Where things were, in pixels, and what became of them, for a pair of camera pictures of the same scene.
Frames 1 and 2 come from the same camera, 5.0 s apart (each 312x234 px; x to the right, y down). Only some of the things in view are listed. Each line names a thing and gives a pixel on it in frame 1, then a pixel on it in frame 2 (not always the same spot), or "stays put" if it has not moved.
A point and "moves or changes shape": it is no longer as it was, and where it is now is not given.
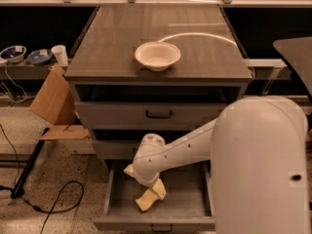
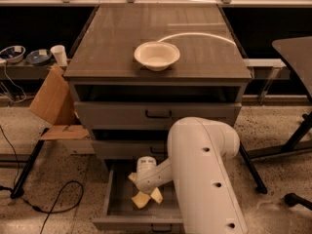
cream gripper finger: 130,170 → 133,176
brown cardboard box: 54,105 stays put
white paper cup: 59,53 stays put
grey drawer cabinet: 145,69 stays put
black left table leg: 18,191 stays put
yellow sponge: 146,200 moves or changes shape

| Goal of the exercise |
Each entry is to be written out again word for word, and any pictures are to be omitted.

| Answer box |
Where things were, in pixels, and what became of them, for a pair of camera pictures of the same scene.
Frames 1 and 2 come from the same camera, 5.0 s apart (each 312x234 px; x to the right, y down). Only some of the things in view are listed. Each line names a thing and gives a pixel on it in frame 1, then a pixel on it in frame 2 (not always the same spot), or "stays put" if it has not moved.
A point and "moves or changes shape": it is no longer as it was, and where it is now is not given.
cream gripper finger: 130,170 → 133,176
brown cardboard box: 54,105 stays put
white paper cup: 59,53 stays put
grey drawer cabinet: 145,69 stays put
black left table leg: 18,191 stays put
yellow sponge: 146,200 moves or changes shape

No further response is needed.